Her Majesty the Queen v. Wint
Her Majesty the Queen v. Wint [Indexed as: R. v. Wint]
93 O.R. (3d) 514
Court of Appeal for Ontario,
Winkler C.J.O., Rosenberg and Moldaver JJ.A.
January 20, 2009
Charter of Rights and Freedoms -- Search and seizure -- Police impounding accused's vehicle after stopping him for stunt driving -- Police conducting inventory search of vehicle -- Search revealing bag [page515] behind passenger's seat containing drugs and drug-related paraphernalia -- Police entitled to look inside bag in course of inventory search and not being restricted to itemizing visible property of apparent value -- Accused's rights under s. 8 of Charter not being violated -- Canadian Charter of Rights and Freedoms, s. 8 -- Highway Traffic Act, R.S.O. 1990, c. H.8, s. 172.
The accused was stopped by the police for stunt driving and a decision was made to impound his vehicle under s. 172(5) of the Highway Traffic Act. The police conducted an inventory search of the vehicle before impounding it. In the course of the search, one of the officers looked inside a bag on the floor behind the passenger seat and found cocaine and marijuana. The accused was charged with drug offences. The trial judge dismissed an application to exclude the evidence of the drugs under s. 24(2) of the Canadian Charter of Rights and Freedoms and convicted the accused. The accused appealed, arguing that an inventory search only permitted the officers to catalogue visible items of apparent value and that opening the bag was an unreasonable search.

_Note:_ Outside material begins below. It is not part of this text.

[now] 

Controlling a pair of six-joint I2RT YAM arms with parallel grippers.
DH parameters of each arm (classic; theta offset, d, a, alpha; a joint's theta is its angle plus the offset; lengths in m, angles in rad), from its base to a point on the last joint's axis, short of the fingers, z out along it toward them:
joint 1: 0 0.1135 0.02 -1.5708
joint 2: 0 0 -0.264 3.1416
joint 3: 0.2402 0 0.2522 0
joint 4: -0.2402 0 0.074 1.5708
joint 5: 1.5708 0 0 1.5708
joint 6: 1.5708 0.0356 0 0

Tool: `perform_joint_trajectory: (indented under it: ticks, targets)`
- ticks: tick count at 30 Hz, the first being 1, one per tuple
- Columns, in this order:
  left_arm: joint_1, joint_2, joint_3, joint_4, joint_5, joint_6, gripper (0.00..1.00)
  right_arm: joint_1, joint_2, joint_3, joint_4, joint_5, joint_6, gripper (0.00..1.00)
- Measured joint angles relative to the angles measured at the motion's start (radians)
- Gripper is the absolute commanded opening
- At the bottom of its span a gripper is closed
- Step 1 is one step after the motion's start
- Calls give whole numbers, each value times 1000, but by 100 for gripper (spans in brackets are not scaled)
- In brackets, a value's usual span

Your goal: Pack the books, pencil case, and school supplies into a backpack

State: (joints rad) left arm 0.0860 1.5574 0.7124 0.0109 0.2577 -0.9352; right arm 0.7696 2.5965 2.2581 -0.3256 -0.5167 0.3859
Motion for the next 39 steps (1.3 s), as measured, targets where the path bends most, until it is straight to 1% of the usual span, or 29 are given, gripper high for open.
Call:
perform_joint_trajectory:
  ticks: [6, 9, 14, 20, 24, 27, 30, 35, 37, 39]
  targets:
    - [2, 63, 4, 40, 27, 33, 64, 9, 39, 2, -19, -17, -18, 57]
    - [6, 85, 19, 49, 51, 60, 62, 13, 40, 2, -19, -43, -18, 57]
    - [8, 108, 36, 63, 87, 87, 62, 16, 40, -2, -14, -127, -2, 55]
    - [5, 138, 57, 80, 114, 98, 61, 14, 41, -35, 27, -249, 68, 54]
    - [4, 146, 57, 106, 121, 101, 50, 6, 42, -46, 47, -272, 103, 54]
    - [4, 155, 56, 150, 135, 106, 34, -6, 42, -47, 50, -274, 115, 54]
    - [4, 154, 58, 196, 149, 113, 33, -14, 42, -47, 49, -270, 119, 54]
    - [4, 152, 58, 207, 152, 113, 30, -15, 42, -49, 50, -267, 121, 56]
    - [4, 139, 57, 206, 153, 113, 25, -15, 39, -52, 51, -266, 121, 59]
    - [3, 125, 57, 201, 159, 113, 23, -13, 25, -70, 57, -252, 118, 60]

Held, the appeal should be dismissed.
The police were entitled under s. 172 of the Act to do an inventory search of the car. In conducting that search, they were not restricted to itemizing visible property of apparent value. Such a narrow interpretation would not achieve the purpose of inventory searches, which is to protect the interests of any person with property in the car when it is seized and who would look to the police to safeguard their property while it is in police custody. The police were entitled to look inside the bag to determine if it contained anything of value. The search was reasonable and justified. The accused's rights under s. 8 of the Charter were not violated.
APPEAL by accused from conviction and sentence by N.S. Douglas J. of the Ontario Court of Justice dated April 3, 2008 for drug offences.
Cases referred to R. v. Nicolosi (1998), 1998 CanLII 2006 (ON CA), 40 O.R. (3d) 417, [1998] O.J. No. 2554, 110 O.A.C. 189, 127 C.C.C. (3d) 176, 17 C.R. (5th) 134, 52 C.R.R. (2d) 265, 36 M.V.R. (3d) 125, 39 W.C.B. (2d) 132 (C.A.), consd Other cases referred to R. v. Caprara, 2006 CanLII 18518 (ON CA), [2006] O.J. No. 2210, 211 O.A.C. 211, 144 C.R.R. (2d) 287, 69 W.C.B. (2d) 727 (C.A.) Statutes referred to Canadian Charter of Rights and Freedoms, ss. 8, 24(2) Highway Traffic Act, R.S.O. 1990, c. H.8, s. 172, (1), (5)
Michael Dineen, for appellant. Lisa Mathews, for respondent.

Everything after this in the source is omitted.